Tuesday, June 18, 2013
Observations and learning from Langkawi.
I think one of the most glaring observation from Langkawi is that Malaysian chess has gone up a lot in the last couple of years. Almost gone are the days of a few easy wins in many tournaments. With the advent of the internet many players are at least strong in the normal lines they play. So this again begets the question in my mind if some of our senior players are competent anymore.
We were lucky to room with Nelson Villeneuva and I asked him about how they did selection over in the Philippines. This is what he told me. I can't remember the detail of the second level selection process but this is the gist.
There is an open tournament where all non titled players compete. The top 30 gets to play at the Masters level where they compete with IM's, FM's and NM's. Here the detail is a little fuzzy but I think the top 10 then moves on to compete with the GM's.
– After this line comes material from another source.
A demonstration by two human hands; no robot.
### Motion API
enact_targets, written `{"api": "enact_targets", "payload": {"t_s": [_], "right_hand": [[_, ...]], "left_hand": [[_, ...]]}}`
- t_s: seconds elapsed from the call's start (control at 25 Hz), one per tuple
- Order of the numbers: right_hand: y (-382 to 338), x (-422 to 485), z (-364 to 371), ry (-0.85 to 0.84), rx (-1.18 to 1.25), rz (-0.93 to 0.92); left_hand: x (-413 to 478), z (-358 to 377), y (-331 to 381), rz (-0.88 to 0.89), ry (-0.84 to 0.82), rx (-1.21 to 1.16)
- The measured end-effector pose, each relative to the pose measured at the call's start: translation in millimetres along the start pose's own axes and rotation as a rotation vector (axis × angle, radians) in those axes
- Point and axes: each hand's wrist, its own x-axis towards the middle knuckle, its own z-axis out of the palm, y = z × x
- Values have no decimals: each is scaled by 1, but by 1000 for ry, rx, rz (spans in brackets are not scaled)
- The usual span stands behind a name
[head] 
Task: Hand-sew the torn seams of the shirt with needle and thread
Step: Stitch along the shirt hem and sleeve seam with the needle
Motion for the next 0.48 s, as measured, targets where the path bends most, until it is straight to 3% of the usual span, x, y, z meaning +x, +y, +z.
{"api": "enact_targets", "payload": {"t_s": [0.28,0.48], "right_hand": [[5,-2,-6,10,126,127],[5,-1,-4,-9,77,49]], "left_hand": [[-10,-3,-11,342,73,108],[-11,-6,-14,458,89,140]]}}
And then the top 6 gets to represent Phillipines at the Olympiads. I see their system as all about chess with no respect for titles if you cannot compete anymore. And everyone has a fair shake. Even if you have no rating but play strong chess.
How does this compare with our current system?
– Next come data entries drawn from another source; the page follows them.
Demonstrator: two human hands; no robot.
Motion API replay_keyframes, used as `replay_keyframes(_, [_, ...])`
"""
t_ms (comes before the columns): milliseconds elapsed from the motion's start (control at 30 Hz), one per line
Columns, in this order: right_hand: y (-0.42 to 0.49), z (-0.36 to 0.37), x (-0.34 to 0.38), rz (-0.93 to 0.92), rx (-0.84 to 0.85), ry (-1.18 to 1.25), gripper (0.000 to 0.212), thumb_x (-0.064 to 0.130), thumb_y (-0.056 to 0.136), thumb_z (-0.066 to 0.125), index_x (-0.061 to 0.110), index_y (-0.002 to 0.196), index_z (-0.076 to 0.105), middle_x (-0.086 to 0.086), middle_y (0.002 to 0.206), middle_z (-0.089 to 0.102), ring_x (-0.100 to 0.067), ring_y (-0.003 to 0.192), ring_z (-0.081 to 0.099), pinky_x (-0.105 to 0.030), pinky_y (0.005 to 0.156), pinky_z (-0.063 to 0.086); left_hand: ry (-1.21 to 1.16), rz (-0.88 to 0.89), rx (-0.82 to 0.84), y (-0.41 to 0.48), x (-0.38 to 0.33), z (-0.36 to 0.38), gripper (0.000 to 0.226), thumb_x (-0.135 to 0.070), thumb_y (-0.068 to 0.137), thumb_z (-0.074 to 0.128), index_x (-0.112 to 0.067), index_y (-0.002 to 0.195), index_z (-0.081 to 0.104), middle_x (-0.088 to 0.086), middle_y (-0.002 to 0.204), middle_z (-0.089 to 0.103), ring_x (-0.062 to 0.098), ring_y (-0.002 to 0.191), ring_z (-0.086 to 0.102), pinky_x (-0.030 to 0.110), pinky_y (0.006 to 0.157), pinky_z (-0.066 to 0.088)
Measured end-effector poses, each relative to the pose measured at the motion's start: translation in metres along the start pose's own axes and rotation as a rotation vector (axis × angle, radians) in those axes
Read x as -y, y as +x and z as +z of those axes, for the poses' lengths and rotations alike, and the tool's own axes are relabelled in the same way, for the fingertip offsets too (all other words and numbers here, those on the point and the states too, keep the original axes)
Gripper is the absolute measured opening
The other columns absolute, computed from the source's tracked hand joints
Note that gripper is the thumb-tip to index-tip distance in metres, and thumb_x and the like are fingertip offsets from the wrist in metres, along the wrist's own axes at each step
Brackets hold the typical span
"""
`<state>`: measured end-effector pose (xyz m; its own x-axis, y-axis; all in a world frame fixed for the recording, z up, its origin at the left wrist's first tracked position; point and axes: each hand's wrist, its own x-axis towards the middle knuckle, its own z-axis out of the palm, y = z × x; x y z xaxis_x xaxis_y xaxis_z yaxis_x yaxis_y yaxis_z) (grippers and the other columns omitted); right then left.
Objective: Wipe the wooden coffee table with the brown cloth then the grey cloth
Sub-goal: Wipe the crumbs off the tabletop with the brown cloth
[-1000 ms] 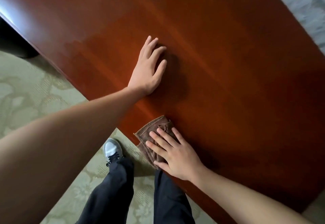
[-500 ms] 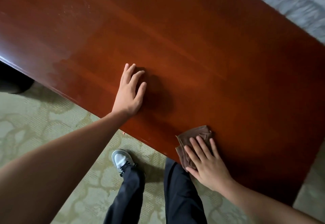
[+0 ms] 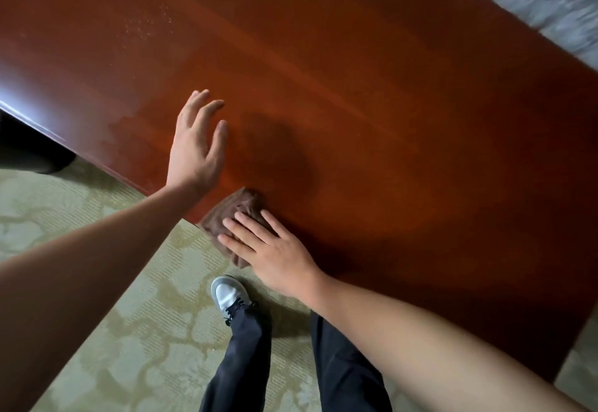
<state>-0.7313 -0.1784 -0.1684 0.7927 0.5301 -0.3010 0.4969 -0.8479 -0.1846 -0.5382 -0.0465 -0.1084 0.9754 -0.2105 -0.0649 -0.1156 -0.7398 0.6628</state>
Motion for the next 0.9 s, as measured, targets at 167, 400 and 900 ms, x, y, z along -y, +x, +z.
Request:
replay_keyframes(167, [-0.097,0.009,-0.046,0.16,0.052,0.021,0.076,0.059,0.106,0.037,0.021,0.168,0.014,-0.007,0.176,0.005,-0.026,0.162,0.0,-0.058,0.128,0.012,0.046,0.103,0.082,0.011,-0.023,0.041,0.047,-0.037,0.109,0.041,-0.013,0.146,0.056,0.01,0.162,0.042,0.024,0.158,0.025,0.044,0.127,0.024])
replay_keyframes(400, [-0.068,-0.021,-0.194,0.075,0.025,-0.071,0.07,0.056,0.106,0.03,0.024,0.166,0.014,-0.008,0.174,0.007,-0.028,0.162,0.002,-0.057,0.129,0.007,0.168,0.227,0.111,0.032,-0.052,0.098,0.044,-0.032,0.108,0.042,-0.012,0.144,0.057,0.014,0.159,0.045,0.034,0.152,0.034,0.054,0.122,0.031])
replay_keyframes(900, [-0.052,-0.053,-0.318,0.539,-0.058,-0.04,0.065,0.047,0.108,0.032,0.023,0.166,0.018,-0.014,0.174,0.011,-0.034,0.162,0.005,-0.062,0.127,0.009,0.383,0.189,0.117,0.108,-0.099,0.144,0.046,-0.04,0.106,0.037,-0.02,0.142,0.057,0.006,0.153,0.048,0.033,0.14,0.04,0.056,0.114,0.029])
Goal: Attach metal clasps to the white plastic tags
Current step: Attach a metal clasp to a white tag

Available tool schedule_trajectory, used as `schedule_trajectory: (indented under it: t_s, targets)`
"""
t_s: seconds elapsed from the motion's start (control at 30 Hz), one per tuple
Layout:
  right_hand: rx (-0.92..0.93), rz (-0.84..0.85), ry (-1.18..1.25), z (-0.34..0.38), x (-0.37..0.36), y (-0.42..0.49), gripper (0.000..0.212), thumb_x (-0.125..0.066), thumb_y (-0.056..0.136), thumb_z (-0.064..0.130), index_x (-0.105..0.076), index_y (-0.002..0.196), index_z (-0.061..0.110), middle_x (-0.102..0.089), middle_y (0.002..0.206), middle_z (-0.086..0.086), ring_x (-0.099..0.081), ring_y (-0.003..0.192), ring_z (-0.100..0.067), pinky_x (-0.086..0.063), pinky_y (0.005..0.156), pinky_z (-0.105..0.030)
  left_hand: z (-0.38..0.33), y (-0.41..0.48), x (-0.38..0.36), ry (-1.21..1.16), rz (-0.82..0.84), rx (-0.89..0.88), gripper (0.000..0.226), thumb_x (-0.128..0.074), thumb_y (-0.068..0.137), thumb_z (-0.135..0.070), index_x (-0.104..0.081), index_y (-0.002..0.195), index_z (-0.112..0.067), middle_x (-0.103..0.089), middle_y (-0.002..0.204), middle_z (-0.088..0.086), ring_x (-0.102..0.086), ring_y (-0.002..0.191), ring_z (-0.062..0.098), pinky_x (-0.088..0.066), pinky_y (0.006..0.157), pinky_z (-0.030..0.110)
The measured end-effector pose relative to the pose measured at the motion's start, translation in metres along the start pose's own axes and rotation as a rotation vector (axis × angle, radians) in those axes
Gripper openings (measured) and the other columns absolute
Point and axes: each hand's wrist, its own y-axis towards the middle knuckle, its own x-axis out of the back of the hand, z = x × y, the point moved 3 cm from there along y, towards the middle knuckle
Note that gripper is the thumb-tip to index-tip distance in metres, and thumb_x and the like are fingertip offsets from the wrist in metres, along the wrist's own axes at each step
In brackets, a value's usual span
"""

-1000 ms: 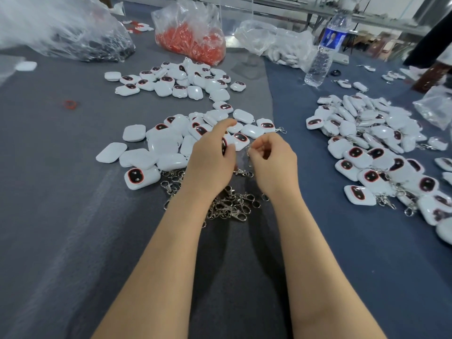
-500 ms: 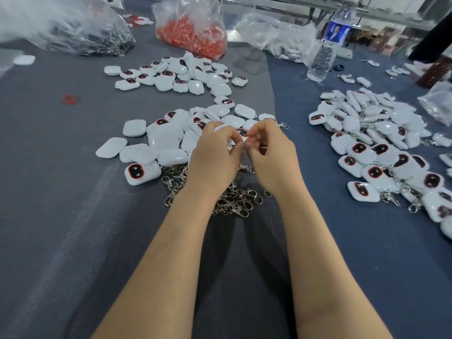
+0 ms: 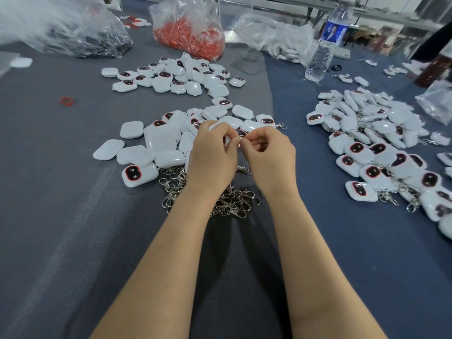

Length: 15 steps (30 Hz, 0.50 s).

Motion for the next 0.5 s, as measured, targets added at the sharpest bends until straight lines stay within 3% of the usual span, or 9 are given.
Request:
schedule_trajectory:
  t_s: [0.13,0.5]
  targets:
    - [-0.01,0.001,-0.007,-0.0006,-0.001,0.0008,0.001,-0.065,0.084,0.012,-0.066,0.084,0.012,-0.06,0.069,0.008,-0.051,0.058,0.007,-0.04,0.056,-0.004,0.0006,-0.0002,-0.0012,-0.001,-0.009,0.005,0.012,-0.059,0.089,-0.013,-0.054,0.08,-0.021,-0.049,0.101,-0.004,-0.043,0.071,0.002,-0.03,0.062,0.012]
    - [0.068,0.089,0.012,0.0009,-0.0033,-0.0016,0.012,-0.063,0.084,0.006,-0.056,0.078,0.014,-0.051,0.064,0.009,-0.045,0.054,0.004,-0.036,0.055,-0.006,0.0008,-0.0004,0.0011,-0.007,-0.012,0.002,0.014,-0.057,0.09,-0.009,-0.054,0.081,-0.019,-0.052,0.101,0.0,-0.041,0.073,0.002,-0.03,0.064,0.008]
I am not sure if you remember this but I wrote earlier that their Juniors compete for 15 rounds, Standard time to earn the right to play in Asean.
My belief is that if we even adopt some of those measures and stop trying to have selection to preserve those that cannot compete anymore then we will see an almost immediate improvement in our ability to compete overseas. Just that alone can change our fortunes. We have many strong players but we have also created a bottleneck. Remove that and we will see Malaysia truly boleh.
Can you see that too?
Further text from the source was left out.